* **Your goal**
Among the records that follow, set down only the lines from the one containing "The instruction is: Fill" to the one containing "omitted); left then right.", both included, exactly.

^^^^

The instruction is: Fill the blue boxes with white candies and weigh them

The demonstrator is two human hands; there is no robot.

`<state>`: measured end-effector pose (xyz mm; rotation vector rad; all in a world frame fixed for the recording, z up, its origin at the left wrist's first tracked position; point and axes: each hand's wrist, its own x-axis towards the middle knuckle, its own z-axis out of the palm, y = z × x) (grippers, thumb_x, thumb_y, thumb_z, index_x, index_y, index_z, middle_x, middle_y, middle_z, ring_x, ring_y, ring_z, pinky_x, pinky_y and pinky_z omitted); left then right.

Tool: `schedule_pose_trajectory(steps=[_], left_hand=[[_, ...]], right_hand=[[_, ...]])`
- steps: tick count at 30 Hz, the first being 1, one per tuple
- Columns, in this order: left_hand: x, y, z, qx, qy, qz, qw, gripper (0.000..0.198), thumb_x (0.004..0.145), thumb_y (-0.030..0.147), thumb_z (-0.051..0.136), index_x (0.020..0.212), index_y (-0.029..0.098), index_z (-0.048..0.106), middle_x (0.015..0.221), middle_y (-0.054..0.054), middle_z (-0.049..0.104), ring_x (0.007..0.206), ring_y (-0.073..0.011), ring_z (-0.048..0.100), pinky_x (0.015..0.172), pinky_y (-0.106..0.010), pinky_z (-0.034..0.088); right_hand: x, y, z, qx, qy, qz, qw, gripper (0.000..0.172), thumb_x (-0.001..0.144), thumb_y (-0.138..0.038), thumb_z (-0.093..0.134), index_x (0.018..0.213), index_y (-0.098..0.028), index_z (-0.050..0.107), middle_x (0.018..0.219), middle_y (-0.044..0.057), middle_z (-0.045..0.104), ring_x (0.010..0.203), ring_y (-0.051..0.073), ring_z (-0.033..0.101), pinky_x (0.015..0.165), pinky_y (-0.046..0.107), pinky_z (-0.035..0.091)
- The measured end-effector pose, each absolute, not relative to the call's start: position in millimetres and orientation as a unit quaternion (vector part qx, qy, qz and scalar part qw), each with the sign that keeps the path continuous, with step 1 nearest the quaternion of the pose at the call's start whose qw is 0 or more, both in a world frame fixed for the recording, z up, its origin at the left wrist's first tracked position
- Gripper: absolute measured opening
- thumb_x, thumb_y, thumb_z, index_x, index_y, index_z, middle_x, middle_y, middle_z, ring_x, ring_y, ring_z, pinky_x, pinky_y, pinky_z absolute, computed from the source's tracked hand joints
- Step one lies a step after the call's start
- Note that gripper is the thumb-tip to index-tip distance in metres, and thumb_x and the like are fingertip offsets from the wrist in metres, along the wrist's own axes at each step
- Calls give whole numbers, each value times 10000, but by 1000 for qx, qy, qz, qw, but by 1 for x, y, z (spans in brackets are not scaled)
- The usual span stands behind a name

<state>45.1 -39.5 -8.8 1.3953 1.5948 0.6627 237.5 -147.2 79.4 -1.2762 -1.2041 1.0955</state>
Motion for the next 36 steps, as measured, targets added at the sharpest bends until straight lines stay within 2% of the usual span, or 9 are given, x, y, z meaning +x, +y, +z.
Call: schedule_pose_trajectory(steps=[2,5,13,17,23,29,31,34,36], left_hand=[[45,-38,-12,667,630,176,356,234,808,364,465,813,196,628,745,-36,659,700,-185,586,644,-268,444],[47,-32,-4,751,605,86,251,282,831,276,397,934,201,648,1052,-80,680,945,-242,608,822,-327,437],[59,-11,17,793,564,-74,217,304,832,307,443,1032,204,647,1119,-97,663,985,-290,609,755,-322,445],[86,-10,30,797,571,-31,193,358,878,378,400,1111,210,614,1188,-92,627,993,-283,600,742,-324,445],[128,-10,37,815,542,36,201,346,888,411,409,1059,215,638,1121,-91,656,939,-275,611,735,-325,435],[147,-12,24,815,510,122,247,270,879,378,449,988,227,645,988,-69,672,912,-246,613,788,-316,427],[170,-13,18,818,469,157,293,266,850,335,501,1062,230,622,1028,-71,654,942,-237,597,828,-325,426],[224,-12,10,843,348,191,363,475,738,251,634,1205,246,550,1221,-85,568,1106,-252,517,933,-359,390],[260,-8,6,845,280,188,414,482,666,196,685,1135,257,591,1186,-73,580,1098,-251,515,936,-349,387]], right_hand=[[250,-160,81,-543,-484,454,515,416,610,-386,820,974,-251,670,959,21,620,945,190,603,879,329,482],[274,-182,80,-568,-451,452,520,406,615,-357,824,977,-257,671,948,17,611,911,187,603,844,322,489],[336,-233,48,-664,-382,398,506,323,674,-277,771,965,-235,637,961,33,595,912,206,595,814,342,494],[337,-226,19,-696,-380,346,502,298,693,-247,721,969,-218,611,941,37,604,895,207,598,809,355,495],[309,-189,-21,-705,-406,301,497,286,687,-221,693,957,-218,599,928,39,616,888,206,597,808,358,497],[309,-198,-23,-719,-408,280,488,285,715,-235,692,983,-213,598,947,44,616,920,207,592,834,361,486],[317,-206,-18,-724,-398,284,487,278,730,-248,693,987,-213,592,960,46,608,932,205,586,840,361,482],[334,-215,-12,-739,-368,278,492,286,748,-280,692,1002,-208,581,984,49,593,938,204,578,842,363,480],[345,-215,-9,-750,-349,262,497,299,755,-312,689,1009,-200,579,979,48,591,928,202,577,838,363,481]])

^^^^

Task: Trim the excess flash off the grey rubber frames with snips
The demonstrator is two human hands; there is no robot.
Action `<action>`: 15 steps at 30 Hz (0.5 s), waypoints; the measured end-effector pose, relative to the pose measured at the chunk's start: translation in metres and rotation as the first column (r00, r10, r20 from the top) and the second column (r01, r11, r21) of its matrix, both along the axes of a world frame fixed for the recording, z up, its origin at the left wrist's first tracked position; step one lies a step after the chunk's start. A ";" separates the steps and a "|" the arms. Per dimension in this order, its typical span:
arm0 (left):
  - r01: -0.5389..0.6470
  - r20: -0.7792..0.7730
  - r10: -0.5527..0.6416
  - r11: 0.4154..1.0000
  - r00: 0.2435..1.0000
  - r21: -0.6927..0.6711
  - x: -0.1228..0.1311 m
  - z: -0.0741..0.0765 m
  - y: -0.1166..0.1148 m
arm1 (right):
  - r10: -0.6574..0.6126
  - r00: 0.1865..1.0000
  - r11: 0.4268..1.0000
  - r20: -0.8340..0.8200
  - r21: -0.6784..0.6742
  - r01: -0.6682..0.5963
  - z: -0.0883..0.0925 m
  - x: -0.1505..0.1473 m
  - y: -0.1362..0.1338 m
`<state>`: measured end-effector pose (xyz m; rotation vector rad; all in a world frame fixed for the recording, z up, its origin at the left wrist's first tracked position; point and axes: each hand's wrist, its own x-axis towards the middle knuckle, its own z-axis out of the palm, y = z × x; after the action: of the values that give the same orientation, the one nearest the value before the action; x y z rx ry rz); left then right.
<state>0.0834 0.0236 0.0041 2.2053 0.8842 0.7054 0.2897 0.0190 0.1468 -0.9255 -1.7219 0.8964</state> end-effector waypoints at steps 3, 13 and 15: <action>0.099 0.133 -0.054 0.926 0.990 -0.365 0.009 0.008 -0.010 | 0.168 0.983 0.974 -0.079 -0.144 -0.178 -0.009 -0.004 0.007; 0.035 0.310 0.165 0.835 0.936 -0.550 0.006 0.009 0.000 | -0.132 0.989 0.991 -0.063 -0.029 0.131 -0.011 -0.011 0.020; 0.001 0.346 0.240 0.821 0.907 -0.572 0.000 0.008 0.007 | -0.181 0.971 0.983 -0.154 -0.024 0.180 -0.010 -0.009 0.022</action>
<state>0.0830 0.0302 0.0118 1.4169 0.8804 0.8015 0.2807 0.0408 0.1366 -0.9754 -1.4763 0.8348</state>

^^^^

* **Solution**
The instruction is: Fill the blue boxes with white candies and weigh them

The demonstrator is two human hands; there is no robot.

`<state>`: measured end-effector pose (xyz mm; rotation vector rad; all in a world frame fixed for the recording, z up, its origin at the left wrist's first tracked position; point and axes: each hand's wrist, its own x-axis towards the middle knuckle, its own z-axis out of the palm, y = z × x) (grippers, thumb_x, thumb_y, thumb_z, index_x, index_y, index_z, middle_x, middle_y, middle_z, ring_x, ring_y, ring_z, pinky_x, pinky_y and pinky_z omitted); left then right.

With this, the answer is complete.